CSCI 5822

CSCI 5822 Spring 2018

Goal

The goal of this assignment is to give you a bit of practice manipulating data, using Bayes' rule, and constructing a naive Bayes classifier.  Naive Bayes is described in 10.1 of Barber and understanding examples 10.1 and 10.2 of the text should help you do this assignment.

Data Set

The titanic data set gives the values of four categorical attributes for each of the 2201 people on board the Titanic when it struck an iceberg and sank. The attributes are social class (first class, second class, third class, crew member), age (adult or child), gender, and whether or not the person survived. The titanic data set is available here.

Build a joint probability table, like the ones we discussed in class notes, that represents the joint distribution over all variables, i.e., Pr(Gender, Age, Class, Outcome).  This table should have 32 entries because Gender ∈ {male, female}, Age  ∈ {child, adult}, Class  ∈ {1st, 2nd, 3d, crew}, and Outcome ∈ {death, survival}. You will use the data in this table for the following tasks.  There is nothing to hand in for Task 0.
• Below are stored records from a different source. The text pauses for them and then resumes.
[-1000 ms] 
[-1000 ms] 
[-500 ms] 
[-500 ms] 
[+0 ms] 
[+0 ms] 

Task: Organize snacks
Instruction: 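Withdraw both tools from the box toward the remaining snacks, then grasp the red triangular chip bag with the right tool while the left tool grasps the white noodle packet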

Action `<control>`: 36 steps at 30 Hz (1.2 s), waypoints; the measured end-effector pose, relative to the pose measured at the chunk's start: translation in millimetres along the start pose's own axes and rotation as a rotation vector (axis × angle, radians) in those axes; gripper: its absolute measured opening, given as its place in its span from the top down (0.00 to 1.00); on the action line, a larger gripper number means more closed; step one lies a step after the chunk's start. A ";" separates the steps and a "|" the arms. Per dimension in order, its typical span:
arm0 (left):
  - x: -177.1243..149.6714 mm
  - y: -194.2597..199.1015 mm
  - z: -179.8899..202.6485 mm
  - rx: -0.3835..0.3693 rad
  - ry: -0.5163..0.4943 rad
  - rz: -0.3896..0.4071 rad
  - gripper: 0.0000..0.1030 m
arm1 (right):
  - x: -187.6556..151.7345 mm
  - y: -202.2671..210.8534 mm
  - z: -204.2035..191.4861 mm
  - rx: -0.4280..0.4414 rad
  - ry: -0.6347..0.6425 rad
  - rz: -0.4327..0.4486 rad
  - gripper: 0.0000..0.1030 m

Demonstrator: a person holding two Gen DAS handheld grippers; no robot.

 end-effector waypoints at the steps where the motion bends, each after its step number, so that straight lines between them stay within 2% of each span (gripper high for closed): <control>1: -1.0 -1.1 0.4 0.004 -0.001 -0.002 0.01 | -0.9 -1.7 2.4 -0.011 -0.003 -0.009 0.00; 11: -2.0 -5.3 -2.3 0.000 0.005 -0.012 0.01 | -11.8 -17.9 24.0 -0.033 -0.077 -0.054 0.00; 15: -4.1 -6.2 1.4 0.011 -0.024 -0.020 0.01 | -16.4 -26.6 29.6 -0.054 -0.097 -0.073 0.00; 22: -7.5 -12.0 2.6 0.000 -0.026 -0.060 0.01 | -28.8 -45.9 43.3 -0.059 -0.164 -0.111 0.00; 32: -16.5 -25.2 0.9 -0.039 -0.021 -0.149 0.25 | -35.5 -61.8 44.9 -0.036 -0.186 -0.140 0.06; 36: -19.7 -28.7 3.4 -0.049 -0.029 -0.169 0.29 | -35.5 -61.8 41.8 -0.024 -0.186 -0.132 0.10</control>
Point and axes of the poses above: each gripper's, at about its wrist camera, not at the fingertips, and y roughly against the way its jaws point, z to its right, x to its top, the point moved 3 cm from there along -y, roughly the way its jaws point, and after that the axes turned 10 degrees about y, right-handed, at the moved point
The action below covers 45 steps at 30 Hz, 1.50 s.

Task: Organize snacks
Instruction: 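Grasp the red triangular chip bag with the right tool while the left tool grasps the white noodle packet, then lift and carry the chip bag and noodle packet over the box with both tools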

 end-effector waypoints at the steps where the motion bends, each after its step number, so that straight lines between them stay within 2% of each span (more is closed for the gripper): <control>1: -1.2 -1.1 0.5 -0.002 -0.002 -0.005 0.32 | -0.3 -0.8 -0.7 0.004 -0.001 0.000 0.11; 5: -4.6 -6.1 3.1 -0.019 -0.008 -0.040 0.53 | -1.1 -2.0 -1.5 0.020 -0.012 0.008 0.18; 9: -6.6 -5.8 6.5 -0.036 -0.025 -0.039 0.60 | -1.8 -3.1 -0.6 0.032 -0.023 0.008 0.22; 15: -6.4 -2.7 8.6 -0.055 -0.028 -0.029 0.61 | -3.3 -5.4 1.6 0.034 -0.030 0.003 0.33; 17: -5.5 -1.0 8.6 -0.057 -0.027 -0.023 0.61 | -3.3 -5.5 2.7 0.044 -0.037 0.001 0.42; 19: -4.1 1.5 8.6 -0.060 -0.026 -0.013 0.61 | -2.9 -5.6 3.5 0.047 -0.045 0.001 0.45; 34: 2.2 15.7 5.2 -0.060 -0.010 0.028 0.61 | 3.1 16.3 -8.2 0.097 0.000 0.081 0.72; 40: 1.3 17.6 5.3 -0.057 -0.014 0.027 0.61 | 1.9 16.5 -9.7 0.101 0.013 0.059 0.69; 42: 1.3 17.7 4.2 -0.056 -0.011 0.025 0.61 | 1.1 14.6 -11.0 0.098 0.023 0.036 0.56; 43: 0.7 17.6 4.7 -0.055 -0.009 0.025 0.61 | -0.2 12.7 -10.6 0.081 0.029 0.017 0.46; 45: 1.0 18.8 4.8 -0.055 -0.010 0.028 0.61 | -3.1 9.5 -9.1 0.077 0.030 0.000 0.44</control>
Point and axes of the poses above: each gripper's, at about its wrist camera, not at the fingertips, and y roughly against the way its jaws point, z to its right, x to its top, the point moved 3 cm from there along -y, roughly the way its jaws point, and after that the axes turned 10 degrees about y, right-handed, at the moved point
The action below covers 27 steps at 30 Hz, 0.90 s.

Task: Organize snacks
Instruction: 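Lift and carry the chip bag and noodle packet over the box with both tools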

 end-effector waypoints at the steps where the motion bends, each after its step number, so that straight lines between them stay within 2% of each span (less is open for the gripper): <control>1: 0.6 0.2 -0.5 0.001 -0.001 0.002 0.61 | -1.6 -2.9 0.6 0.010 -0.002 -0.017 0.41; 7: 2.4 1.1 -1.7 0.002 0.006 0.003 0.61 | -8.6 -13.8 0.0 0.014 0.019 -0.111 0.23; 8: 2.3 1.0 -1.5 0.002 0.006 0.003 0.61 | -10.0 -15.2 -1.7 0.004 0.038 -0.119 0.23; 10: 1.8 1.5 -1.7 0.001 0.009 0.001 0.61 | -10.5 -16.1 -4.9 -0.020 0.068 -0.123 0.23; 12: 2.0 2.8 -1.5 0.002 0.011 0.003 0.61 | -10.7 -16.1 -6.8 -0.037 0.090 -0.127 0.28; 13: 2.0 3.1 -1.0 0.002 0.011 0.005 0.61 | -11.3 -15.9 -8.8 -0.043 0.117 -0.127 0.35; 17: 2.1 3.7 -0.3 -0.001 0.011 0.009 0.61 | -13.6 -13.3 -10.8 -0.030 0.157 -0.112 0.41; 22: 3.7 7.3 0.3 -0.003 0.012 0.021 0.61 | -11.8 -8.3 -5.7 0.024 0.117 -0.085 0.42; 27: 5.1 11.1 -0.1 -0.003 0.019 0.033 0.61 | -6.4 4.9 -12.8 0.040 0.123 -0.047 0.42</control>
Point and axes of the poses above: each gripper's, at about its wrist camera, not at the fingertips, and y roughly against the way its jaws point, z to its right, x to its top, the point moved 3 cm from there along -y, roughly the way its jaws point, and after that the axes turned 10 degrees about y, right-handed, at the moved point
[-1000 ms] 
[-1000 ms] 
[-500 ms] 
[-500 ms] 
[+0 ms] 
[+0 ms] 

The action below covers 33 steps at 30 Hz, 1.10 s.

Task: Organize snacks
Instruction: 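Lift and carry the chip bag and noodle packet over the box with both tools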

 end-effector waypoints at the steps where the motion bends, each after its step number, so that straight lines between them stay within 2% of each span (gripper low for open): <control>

Build a probability table indicating Pr(death | Gender, Age, Class) for each combination of gender, age, and class. Display this table in the following way:

Male

Female

Child

Child

First

Second

Third

Crew

The rows of each table represent the different classes and the columns the different ages and genders. In each cell of the table, insert the conditional probability. Warning: Be alert to the possibility of a cell containing no data.

After you’ve built the probability table, come up with a rule that uses the probabilities to predict death or survival. Then make a second table, a classification table, which lists death or survival for each feature combination. Explain the rule you chose to classify.